The University of Louisville Foundation announced the hiring Thursday of the Stites & Harbison law firm. The foundation does fundraising for the university.

Louisville President James Ramsey also said Thursday he “fully” supports athletic director Tom Jurich “as we work to identify the facts in this situation.” Ramsey reiterated the school has hired former NCAA enforcement official Chuck Smrt to lead the athletic department’s investigation.

Men’s basketball spokesman Kenny Klein had no comment on a CBS Sports report that former Cardinals recruit JaQuan Lyle, now an Ohio State freshman, confirmed the “gist of allegations” detailed in Katina Powell’s book during a meeting Tuesday with the NCAA.

Lyle originally signed with Louisville before de-committing and eventually landing with the Buckeyes. OSU spokesman Dan Wallenberg confirmed the NCAA meeting via email on Wednesday but said there were no issues with Ohio State. He did not mention Louisville.

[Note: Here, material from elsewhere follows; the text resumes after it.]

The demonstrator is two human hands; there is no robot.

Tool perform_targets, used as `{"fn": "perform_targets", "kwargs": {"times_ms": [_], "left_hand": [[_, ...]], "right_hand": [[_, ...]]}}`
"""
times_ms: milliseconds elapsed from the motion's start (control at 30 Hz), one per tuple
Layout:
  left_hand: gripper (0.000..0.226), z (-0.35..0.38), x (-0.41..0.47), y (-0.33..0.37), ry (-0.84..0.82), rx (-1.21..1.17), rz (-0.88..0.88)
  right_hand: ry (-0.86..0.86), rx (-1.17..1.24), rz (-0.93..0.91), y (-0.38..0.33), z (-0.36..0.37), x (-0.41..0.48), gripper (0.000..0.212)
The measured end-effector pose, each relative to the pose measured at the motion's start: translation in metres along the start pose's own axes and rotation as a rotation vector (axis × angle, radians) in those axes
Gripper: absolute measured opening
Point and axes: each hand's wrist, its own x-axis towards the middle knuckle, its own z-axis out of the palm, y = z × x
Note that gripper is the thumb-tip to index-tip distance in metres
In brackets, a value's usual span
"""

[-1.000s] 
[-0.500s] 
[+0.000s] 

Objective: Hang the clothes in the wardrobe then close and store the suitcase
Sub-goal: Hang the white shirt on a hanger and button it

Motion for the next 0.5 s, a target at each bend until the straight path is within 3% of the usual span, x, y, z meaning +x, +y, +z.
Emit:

Powell’s book, “Breaking Cardinal Rules: Basketball and the Escort Queen” was released online last weekend by a publishing affiliate of the Indianapolis Business Journal. A hardcover version of the 104-page book is scheduled for release on Monday.

The book states that McGee hired Powell and other dancers, including three of her daughters, for 22 shows allegedly performed from 2010 to 2014 at the players’ Billy Minardi Hall dormitory.

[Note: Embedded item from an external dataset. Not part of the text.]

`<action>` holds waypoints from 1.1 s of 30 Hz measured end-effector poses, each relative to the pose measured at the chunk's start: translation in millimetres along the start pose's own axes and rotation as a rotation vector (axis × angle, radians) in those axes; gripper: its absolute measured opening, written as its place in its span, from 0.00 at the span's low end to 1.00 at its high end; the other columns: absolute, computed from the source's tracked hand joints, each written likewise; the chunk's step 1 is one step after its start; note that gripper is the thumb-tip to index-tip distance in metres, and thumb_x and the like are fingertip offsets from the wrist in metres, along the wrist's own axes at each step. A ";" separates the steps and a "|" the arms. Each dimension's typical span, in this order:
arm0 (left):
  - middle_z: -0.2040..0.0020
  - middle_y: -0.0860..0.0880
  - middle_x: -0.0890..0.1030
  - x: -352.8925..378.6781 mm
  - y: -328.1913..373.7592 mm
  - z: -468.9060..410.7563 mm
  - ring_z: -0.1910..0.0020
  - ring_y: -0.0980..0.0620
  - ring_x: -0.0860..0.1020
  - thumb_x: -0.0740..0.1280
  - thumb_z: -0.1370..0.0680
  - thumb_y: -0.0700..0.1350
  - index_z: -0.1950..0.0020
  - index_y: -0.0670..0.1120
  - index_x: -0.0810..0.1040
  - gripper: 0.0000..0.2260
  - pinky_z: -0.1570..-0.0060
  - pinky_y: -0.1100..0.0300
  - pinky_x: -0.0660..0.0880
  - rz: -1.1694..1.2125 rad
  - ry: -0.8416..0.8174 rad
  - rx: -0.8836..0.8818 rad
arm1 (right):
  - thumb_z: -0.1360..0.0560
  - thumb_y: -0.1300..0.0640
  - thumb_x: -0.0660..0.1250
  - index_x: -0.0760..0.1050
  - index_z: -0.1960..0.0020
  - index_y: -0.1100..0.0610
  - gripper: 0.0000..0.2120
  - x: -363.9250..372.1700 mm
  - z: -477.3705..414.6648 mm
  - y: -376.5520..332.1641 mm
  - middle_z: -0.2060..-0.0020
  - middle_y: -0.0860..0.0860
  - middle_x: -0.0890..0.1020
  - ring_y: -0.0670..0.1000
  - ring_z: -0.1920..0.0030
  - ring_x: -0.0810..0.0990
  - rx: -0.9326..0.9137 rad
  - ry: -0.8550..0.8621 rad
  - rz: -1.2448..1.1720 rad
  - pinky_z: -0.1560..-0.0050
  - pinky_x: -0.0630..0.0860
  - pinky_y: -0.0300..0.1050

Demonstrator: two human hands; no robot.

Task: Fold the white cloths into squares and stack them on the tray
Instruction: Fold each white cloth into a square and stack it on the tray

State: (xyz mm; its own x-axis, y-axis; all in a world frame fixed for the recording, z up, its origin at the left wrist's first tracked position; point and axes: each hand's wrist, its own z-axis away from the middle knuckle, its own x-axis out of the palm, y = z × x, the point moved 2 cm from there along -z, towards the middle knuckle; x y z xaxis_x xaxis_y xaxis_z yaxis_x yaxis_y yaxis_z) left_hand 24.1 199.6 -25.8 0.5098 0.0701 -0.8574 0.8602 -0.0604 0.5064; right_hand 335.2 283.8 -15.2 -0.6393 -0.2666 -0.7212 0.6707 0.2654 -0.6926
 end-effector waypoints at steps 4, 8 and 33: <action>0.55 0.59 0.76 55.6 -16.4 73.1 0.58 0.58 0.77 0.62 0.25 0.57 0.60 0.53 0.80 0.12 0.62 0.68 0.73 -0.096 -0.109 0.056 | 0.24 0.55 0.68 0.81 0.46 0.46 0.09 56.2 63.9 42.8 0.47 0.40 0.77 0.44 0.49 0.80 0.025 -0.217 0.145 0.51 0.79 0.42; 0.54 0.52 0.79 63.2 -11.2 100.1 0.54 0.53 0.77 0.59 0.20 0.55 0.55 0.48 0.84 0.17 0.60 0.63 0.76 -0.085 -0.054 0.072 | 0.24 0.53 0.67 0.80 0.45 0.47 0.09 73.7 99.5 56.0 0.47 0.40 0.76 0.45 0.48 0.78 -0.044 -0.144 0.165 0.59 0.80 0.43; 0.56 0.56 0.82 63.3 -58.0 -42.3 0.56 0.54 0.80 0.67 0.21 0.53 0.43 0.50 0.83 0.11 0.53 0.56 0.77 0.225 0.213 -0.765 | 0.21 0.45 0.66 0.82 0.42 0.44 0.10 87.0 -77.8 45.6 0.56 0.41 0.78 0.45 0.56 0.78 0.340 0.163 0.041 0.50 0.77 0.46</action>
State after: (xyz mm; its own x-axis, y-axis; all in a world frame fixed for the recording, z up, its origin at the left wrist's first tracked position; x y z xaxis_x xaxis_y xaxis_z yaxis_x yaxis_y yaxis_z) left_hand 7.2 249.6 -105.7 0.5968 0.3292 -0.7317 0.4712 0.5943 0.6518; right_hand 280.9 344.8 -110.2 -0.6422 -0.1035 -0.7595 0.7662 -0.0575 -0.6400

McGee left Louisville in 2014 for Missouri-Kansas City, which placed him on paid leave Friday. A message left Thursday with his Louisville attorney, Scott C. Cox, was not immediately returned. A spokeswoman for IBJ’s publishing arm could not be reached either.

Louisville coach Rick Pitino has said McGee denied Powell’s allegations. In a radio interview Tuesday he denied knowledge of what took place and said last week that others he talked to didn’t know about the activities described in the book.

“I’m going through 15 people who worked here, and not one person even had a premonition of something wrong,” Pitino said Friday. “Not one person living in the dorm had even the slightest premonition. It just doesn’t make sense to me.”

The Hall of Fame coach wasn’t mentioned in Ramsey’s statement in which the chancellor praised Jurich’s athletic program as “exemplary” at the school.

“It is important that the university – all of us – stay focused on our day-to-day work of providing our outstanding students with a world-class education,” Ramsey said. “The investigation of the allegations may take time and we must, as one university, continue doing the work we do to move our university and our community forward.”